After PDF Files created by cups-pdf, cannot extract text from them

Bug #1778988 reported by Bob Swanson
6
This bug affects 1 person
Affects Status Importance Assigned to Milestone
cups-pdf (Ubuntu)
Invalid
Undecided
Unassigned

Bug Description

PDF Creation Problem

Bob Swanson
<email address hidden>
26 June 2018

This file is part of the test package:

http://swansongrp.com/misc/testcase.zip

I have been able to demonstrate PDF
printing issues with LibreOffice and web
browsers. (For contrast, I have also
used the "wkhtmltopdf" command-line utility
output.)

USING LIBREOFFICE
-----------------

(Base file: mytest.odt)

This problem was originally associated
with a LibreOffice file containing mixed
font usages. When printed with "cups-pdf",
most of the displayed text could not be
selected in "evince" and extracted text was
garbage (The PDFBox Java code could not extract
reasonable text from the PDF file.) See:

https://issues.apache.org/jira/browse/PDFBOX-4250

(working environment described in that
bug report)

It is much easier to demonstrate this
problem without using PDFBox Java.

To demonstrate, view any of the resulting PDF
files with "evince". When viewing a PDF
test file, simply press CTRL-A to select all
text.
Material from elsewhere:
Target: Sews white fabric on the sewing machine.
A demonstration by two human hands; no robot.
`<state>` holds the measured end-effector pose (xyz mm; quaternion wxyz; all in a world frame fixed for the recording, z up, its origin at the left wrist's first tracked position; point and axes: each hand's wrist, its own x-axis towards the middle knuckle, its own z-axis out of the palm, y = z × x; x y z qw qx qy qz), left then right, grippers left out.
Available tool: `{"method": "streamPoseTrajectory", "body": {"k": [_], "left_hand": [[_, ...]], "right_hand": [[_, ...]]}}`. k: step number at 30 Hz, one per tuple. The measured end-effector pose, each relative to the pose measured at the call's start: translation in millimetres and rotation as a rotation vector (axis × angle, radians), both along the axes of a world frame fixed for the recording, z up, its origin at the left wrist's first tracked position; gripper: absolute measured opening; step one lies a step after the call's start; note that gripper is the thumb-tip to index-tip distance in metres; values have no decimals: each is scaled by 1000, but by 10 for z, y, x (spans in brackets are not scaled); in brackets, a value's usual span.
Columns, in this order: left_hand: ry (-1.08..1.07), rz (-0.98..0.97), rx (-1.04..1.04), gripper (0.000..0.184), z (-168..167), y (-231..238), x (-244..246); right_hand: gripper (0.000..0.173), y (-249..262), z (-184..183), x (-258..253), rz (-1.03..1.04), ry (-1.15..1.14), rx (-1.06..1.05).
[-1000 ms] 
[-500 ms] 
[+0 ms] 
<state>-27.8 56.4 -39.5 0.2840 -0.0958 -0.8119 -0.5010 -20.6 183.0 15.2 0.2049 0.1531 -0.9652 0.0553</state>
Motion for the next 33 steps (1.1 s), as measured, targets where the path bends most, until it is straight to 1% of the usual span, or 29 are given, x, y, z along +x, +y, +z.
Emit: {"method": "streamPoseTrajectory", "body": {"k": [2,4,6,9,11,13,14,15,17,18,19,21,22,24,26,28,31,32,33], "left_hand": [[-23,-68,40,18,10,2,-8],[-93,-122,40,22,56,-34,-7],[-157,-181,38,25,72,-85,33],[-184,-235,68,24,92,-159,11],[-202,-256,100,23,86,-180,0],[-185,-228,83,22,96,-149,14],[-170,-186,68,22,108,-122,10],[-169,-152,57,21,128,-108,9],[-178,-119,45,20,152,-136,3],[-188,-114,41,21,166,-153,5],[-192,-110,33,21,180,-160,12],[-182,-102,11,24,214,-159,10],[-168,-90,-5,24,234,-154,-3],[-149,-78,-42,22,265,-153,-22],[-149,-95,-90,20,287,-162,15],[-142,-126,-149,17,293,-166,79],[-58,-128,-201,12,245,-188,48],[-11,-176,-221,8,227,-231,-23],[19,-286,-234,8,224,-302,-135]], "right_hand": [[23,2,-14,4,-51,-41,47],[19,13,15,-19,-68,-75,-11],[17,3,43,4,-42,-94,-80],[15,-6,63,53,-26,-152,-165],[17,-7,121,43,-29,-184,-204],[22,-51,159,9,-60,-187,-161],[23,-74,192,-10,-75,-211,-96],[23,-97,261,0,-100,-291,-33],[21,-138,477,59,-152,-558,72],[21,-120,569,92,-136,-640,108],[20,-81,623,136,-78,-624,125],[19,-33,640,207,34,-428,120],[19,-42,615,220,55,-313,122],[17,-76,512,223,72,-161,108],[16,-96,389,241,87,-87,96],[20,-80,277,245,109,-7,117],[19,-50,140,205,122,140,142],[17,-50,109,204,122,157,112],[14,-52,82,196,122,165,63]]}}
Then "paste" the selected area into a text
editor (Gedit or VIM, for instance) to see the
resulting plain text. (Okular did no better
than evince)

The following results occur:

o) With original testcase: mytest3_cups_pdf.pdf,
created from LibreOffice using cups-pdf

Only one line highlights, but its text is correct.
This particular line uses a "standard" PDF font. The
other lines are not highlighted, and are not placed on
clipboard. This was the test that failed in PDFBox Java
text extraction.

Evince shows the many embedded fonts.

o) With original testcase: mytest_libreoffice_direct.pdf
created from LibreOffice using its "built in" PDF
creation option

ALL lines highlight, and when pasted, all text is
present.

Evince shows the many embedded fonts.

USING CHROMIUM BROWSER
----------------------

(Base file: mytest.html)

I created several lines using different fonts,
as an HTML file. Viewed in Chromium browser,
then printed.

o) File: mytest_html_cups_pdf.pdf,
was printed from Chromium using the "cups-pdf"
"printer". All lines appear in the PDF, and
can be selected. But when pasted all resulting text
is garbage. Only one font embedded: "No name".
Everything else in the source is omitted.